I could be way off but I think in vessels it's not technically a closed system.

 

[SKaminski]

I believe that EK says that the circulatory system is a closed system, and that the lymphatic system was an open system.

Not saying thats the truth, though.

 

[Meredith92]

Thanks for your help but I'm specifically asking about how they describe bernoullis principle. They say Area is inversely related to pressure... But using the continuity equation area is directly proportional to pressure right?

 

[slz1900]

Pressure = F/A. It's an inverse relationship assuming force is constant. Also, the continuity equation doesn't apply when talking about blood vessels since blood doesn't behave like an ideal fluid.

 

[Meredith92]

Ah now im really confused...
Could someone help me with bernoulli's/ continuity equation? This is a question totally separate from blood vessels...

so in the continuity equation A1v1=A2v2
So lets say that area increases, which from this equation means that velocity decreases
Lets say we want to see how this affects pressure.. I THOUGHT we did this by seeing how the this decrease in velocity affects Bernoulli's principle:
P+1/2v^2 +densityxgxheight
If you have a decrease in velocity here that increases pressure in bernoulli's equation (as vdecreases P increases in the equation)

But now I think I'm doing this totally wrong. if you want to know the effect of a change in area in pressure, do we just use P=F/A or do you go through all the steps I went through (continuity and bernoullis) they give you completely opposite effects

Thank you!!

 

[Meredith92]

Also, I believe that the continuity equation does work with blood flow.
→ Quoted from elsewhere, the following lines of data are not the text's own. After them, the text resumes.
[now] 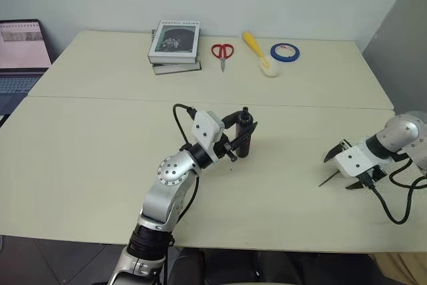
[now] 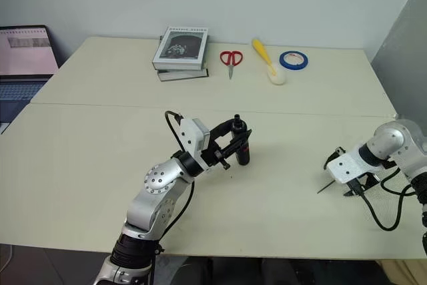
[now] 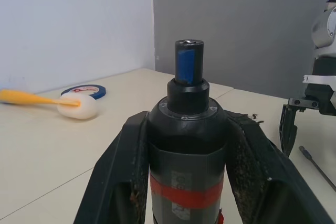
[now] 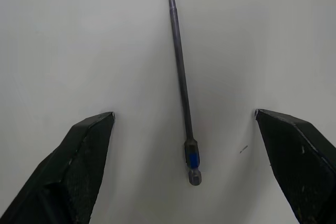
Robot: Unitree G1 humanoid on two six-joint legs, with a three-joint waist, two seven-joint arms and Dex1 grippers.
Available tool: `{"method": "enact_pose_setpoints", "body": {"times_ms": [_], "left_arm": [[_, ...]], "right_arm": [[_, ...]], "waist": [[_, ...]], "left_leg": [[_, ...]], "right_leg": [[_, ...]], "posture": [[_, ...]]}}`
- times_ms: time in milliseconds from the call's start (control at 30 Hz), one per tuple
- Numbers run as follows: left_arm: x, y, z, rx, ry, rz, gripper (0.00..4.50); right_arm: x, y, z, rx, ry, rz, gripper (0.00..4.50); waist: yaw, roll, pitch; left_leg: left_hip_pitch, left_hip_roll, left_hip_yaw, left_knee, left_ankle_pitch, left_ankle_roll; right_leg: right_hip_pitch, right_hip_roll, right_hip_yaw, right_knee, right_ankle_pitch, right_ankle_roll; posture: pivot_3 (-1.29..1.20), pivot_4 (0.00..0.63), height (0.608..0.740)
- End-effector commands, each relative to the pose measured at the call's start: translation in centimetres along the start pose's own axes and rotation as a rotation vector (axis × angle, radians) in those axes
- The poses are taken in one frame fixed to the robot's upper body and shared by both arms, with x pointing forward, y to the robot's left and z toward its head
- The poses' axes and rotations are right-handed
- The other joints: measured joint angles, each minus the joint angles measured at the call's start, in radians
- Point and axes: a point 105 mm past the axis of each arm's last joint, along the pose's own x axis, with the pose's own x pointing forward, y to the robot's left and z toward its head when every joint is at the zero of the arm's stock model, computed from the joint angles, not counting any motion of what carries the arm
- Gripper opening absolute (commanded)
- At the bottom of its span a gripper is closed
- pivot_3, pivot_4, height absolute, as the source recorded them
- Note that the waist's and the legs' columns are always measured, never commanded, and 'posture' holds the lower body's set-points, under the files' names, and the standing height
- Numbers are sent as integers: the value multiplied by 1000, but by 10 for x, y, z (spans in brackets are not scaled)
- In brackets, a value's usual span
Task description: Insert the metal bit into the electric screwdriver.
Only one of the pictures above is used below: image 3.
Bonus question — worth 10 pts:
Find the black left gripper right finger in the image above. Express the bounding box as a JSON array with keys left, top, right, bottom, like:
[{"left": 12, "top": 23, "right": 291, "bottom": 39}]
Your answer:
[{"left": 219, "top": 110, "right": 336, "bottom": 224}]

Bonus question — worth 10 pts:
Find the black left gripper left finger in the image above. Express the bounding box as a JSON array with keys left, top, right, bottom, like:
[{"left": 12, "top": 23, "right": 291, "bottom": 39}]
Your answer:
[{"left": 73, "top": 110, "right": 153, "bottom": 224}]

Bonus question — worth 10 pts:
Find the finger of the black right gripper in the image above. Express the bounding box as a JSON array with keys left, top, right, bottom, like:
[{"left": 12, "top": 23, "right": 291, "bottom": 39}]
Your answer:
[{"left": 278, "top": 104, "right": 299, "bottom": 158}]

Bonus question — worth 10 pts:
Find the black electric screwdriver red band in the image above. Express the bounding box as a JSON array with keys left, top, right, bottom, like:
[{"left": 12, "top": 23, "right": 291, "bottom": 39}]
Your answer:
[{"left": 145, "top": 39, "right": 228, "bottom": 224}]

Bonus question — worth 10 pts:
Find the dark thin screwdriver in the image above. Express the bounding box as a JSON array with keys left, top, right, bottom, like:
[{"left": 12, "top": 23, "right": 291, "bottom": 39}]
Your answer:
[{"left": 299, "top": 145, "right": 336, "bottom": 192}]

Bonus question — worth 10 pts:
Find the white foam block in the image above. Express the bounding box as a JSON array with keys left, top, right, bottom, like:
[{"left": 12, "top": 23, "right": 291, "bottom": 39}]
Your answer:
[{"left": 57, "top": 92, "right": 98, "bottom": 121}]

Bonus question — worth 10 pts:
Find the blue tape roll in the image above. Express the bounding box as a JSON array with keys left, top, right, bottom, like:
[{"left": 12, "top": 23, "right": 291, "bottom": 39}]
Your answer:
[{"left": 60, "top": 84, "right": 108, "bottom": 102}]

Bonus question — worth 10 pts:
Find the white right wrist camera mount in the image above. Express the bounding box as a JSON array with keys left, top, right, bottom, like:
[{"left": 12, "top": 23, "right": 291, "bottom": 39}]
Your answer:
[{"left": 302, "top": 74, "right": 336, "bottom": 104}]

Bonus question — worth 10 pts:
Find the yellow tool handle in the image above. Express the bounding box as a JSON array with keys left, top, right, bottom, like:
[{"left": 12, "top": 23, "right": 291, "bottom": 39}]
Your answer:
[{"left": 0, "top": 89, "right": 81, "bottom": 108}]

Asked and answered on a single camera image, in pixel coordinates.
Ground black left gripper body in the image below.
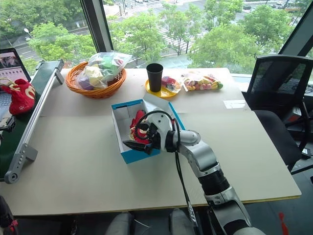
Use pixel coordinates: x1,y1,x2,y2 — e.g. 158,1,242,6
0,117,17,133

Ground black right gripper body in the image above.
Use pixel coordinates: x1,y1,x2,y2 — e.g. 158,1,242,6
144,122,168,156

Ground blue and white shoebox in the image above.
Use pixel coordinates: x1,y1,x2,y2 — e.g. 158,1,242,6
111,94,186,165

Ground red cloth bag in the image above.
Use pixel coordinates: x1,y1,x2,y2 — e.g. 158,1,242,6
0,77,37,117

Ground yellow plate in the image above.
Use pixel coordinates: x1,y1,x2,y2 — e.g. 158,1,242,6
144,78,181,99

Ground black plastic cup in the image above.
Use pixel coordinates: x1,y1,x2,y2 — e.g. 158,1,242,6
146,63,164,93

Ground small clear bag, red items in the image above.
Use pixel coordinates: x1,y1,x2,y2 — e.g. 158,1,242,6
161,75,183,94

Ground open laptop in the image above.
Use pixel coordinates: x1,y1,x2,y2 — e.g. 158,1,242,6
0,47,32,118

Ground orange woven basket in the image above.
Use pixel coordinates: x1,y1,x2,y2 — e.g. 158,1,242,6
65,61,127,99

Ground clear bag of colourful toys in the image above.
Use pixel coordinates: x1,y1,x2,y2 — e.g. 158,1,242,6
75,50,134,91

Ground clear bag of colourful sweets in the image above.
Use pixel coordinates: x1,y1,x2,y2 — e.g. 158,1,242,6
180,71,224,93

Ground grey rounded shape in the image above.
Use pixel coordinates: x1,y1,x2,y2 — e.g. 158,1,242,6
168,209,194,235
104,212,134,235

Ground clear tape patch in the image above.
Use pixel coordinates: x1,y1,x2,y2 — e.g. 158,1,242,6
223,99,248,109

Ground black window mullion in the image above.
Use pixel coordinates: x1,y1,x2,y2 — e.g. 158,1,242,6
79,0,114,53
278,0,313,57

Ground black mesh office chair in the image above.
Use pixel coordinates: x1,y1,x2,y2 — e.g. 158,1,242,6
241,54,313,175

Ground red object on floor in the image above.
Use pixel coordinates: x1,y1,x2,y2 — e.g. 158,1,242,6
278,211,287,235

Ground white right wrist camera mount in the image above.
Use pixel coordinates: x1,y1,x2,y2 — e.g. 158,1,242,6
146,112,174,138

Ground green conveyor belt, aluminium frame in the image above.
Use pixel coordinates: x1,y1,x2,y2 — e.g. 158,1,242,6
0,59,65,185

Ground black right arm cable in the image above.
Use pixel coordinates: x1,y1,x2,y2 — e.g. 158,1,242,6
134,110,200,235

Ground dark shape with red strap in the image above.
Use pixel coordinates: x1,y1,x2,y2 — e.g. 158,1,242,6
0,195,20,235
According to EK, since the cross-sectional area of the capillaries are very large, the velocity is the slowest in the capillaries. They show a graph supporting this. I believe that usually the continuity equation works with blood vessels. Sometimes, the Bernoulli's equation can work for blood vessels as well.

 

[slz1900]

If you look at the entire vascular system it applies, but for an individual blood vessel that constricts, a smaller blood volume will flow through. A1V1 = A2V2 is assuming that volume is constant. With a smaller velocity, there is greater pressure because of Bernoulli's principle, but that works with ideal fluids, which blood is not.